In the June 2017 Islamic State hit on Tehran sites, militants stormed Ayatollah Khomeini's grave and the Majlis building, killing and wounding dozens. As after the Ahvaz incident, the regime accused Washington and Riyadh of ultimate responsibility. But in light of IS's plausible acknowledgment, Iran focused its response on the Sunni jihadist group, setting aside Saudi Arabia and the United States for the moment. In particular, eleven days later, Iran rained missiles on IS targets in Deir al-Zour, Syria, later boasting about the force of this bombardment—even though most missiles actually missed their intended targets. Through this statement, the regime sought to convey a deterrent message to other parties in the region.

Earlier this month, Tehran took the same approach when it bombed Kurdish groups in northern Iraq in response to what it perceived as "hostile moves from inside the Iraqi Kurdistan Region against Iran's border areas...[including] acts of Iran's western provinces of West Azerbaijan, Kurdistan, and Kermanshah." After the attack, the secretary of Iran's Supreme National Security Council, Ali Shamkhani, asserted that Iran would follow a similar course if faced with future provocations.

According to its pattern, then, Tehran accuses foreign powers of responsibility for such events, but proceeds to retaliate against domestic opponents and regional groups. By allowing for vagueness in the identity of the specific attackers, Iran can justify conducting a wide range of potential responses. In the Ahvaz instance, Iran will, first, most likely go hard after local Sunni and Arab groups, hoping to identify and dismantle insurgent networks, and to deter an "emulation trend" in other parts of the country. Second, Tehran may seek to initiate another campaign of assassinations against exile oppositionists in Europe, with one of its latest attacks reportedly targeting a prominent Ahvazi political figure in Netherlands.

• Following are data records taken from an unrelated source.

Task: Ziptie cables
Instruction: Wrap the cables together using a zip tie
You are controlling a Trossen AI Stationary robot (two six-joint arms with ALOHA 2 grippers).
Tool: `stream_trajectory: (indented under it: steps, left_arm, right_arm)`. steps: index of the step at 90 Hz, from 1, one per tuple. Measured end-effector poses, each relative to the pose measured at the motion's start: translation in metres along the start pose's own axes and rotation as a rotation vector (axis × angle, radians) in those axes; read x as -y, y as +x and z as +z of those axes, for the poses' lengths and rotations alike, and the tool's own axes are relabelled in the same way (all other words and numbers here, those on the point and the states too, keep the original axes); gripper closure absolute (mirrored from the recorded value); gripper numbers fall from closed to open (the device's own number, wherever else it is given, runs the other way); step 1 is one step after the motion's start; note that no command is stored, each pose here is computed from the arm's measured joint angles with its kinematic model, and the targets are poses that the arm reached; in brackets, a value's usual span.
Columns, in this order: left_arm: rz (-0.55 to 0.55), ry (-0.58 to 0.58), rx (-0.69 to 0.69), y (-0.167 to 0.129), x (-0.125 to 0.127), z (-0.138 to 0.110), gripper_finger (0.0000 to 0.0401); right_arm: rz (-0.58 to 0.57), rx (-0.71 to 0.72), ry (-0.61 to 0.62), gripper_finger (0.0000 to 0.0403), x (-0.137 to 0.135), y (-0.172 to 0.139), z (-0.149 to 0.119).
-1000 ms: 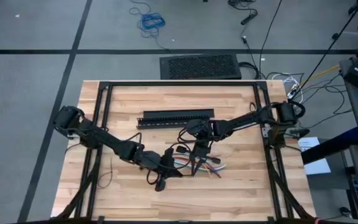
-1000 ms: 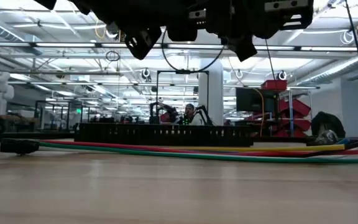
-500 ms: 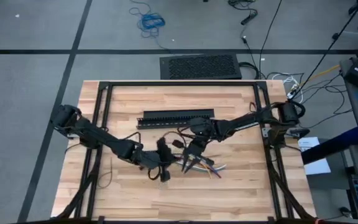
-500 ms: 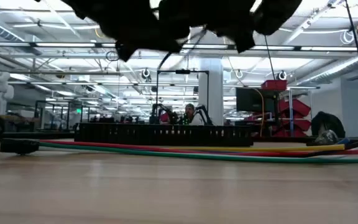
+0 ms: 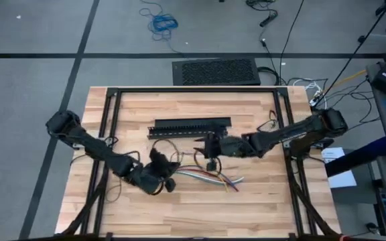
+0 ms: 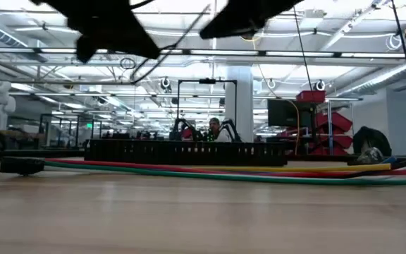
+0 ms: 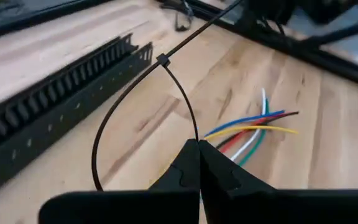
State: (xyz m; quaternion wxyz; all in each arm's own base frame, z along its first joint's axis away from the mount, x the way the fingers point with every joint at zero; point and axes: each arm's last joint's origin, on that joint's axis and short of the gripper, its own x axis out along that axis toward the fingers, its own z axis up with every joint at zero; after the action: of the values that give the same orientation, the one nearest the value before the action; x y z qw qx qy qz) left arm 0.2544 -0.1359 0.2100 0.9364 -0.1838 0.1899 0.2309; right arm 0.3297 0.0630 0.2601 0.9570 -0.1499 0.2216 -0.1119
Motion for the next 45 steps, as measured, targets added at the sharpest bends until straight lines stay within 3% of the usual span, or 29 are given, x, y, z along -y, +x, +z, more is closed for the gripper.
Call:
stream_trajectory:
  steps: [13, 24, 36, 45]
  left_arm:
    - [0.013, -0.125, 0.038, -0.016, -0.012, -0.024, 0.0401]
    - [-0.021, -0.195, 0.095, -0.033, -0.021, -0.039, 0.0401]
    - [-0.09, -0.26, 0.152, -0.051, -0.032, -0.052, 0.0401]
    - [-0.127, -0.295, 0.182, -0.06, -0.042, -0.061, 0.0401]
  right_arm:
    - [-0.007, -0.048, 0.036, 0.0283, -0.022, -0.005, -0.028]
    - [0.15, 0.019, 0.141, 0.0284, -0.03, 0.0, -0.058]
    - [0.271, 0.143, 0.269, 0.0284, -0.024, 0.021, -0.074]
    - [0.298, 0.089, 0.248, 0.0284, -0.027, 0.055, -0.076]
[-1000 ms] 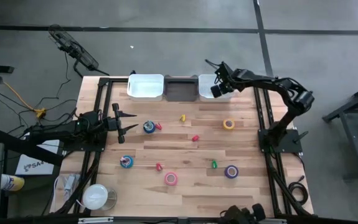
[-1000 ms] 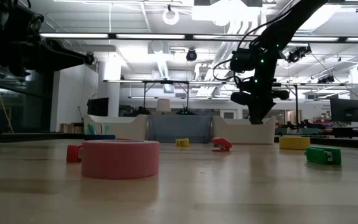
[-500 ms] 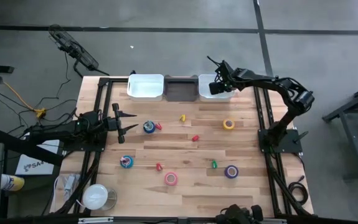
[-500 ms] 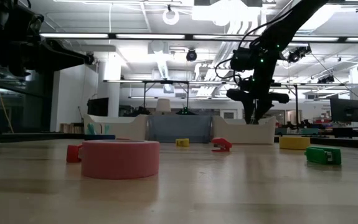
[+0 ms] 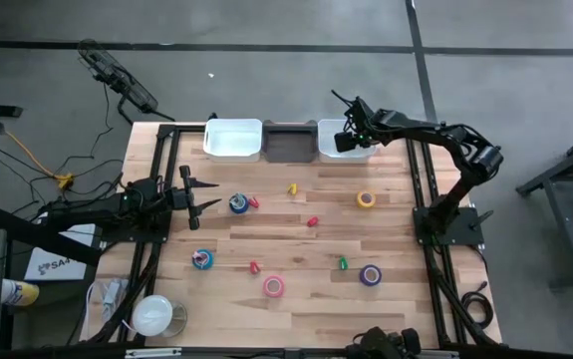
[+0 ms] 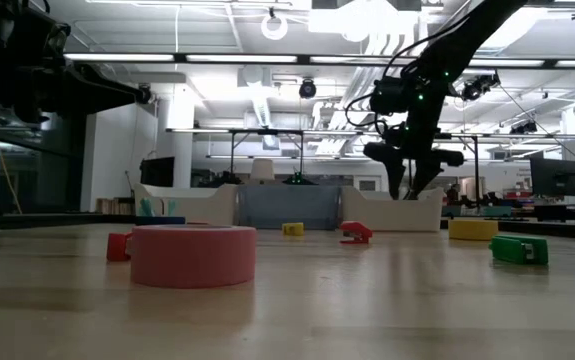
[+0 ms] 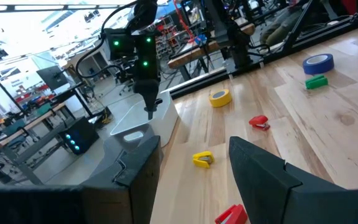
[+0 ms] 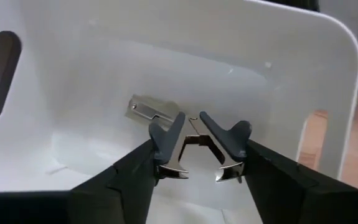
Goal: Pick and place Stapler, Stapler remover, tape
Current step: Put the black staple remover into the right white bin, then put the yellow tape into the black bin
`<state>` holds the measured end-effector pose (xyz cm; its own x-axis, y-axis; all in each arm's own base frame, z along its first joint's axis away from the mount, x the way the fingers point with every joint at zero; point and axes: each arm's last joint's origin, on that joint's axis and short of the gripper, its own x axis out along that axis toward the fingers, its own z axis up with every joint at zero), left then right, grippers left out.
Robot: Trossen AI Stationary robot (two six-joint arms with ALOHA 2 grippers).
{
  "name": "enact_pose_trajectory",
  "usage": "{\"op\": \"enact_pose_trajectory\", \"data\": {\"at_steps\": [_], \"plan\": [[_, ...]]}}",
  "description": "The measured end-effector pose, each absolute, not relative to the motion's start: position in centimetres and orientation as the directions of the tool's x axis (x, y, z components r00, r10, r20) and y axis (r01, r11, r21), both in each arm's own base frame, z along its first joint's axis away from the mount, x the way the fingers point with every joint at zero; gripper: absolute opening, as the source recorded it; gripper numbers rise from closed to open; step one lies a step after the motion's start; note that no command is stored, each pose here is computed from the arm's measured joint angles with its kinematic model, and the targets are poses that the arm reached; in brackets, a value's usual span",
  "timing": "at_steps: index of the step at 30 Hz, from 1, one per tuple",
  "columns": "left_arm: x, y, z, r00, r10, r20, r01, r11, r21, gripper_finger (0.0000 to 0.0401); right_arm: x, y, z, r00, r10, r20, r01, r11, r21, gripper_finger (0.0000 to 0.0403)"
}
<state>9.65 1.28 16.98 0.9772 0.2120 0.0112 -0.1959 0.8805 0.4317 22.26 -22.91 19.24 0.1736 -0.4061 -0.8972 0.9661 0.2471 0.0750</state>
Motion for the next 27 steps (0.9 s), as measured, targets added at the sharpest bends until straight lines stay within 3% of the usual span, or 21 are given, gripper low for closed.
{"op": "enact_pose_trajectory", "data": {"at_steps": [9, 19, 27], "plan": [[9.6, 1.3, 17.0, 0.977, 0.212, 0.011, -0.196, 0.880, 0.432, 0.0186, 22.3, -22.9, 19.2, 0.184, -0.400, -0.898, 0.960, 0.271, 0.076, 0.0266], [9.6, 1.3, 17.0, 0.977, 0.212, 0.011, -0.196, 0.881, 0.432, 0.0186, 21.4, -21.7, 22.7, 0.218, -0.487, -0.845, 0.958, 0.271, 0.091, 0.0271], [9.7, 1.3, 17.0, 0.977, 0.212, 0.011, -0.196, 0.880, 0.432, 0.0186, 20.5, -17.7, 24.3, 0.161, -0.375, -0.913, 0.959, 0.279, 0.055, 0.0271]]}}
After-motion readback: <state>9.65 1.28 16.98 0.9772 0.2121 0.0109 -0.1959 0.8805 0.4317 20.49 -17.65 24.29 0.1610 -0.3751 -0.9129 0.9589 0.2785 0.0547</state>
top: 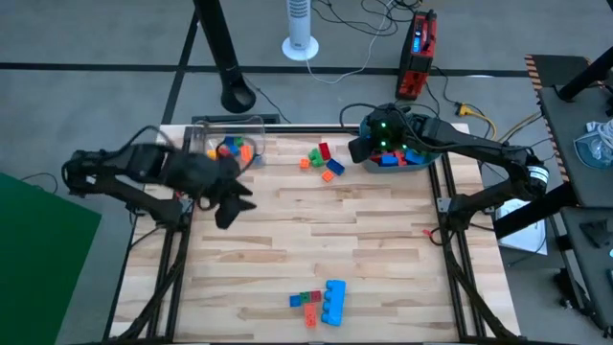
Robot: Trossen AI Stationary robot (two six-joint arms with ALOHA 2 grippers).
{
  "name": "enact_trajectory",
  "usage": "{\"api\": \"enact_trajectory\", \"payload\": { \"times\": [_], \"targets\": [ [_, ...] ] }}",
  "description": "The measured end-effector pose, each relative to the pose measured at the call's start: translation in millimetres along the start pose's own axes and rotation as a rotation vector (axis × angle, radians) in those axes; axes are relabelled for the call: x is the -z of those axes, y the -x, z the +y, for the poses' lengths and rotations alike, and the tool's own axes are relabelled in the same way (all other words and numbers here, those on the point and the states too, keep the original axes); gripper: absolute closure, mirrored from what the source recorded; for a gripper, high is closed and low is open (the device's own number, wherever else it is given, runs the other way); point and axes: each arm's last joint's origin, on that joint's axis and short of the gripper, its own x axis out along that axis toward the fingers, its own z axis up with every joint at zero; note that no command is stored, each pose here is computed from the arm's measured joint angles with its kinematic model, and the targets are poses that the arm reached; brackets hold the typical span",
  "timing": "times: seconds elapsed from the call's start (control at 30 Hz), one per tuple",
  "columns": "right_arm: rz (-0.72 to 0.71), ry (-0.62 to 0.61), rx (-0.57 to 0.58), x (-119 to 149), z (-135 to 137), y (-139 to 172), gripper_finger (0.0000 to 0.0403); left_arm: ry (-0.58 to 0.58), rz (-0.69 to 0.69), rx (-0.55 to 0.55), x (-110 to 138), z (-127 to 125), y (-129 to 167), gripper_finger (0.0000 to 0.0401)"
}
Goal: Sort blocks by size
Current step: Put the big blue game piece into the blue bin
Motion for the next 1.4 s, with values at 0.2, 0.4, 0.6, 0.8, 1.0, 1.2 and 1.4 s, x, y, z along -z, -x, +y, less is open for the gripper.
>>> {"api": "enact_trajectory", "payload": {
  "times": [0.2, 0.4, 0.6, 0.8, 1.0, 1.2, 1.4],
  "targets": [
    [0.025, -0.007, -0.062, 10, 16, 1, 0.0184, 0.111, -0.093, 0.063, 40, -26, -16, 0.0213],
    [0.188, 0.092, -0.190, 53, 60, 11, 0.0184, 0.198, -0.096, 0.005, 63, -42, -45, 0.0223],
    [0.353, 0.209, -0.286, 110, 101, 33, 0.0184, 0.195, -0.074, -0.037, 61, -53, -66, 0.0231],
    [0.463, 0.346, -0.291, 151, 114, 44, 0.0184, 0.202, -0.119, -0.012, 40, -84, -70, 0.0233],
    [0.507, 0.247, -0.303, 166, 123, 49, 0.0184, 0.026, -0.085, -0.066, 28, -107, -77, 0.0233],
    [0.359, 0.204, -0.424, 181, 147, 65, 0.0184, -0.111, -0.001, -0.169, 28, -109, -82, 0.0233],
    [0.268, 0.153, -0.499, 198, 169, 59, 0.0184, -0.190, 0.030, -0.165, 37, -110, -74, 0.0233]
  ]
}}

Third, Iran could take an "eye for an eye" approach and use its affiliated Shia militant groups in Saudi Arabia's Eastern Province and in other Gulf states (e.g., Bahrain) to spark instability and target local security forces, as it did last year in the Saudi kingdom.

Last but not least, Tehran could again fire missiles against Islamic State sites in Syria, or Sunni and Arab militant groups in Iraq, in hopes of achieving two ends: avenging the Ahvaz outrage and restoring Iranian dignity, while sending a deterrent message to Washington, Riyadh, and Jerusalem in advance of periods of rising tension to come.

Omer Carmi is director of intelligence at the Israeli cybersecurity firm Sixgill. Previously, he was a visiting fellow at The Washington Institute and led IDF analytical and research efforts pertaining to the Middle East.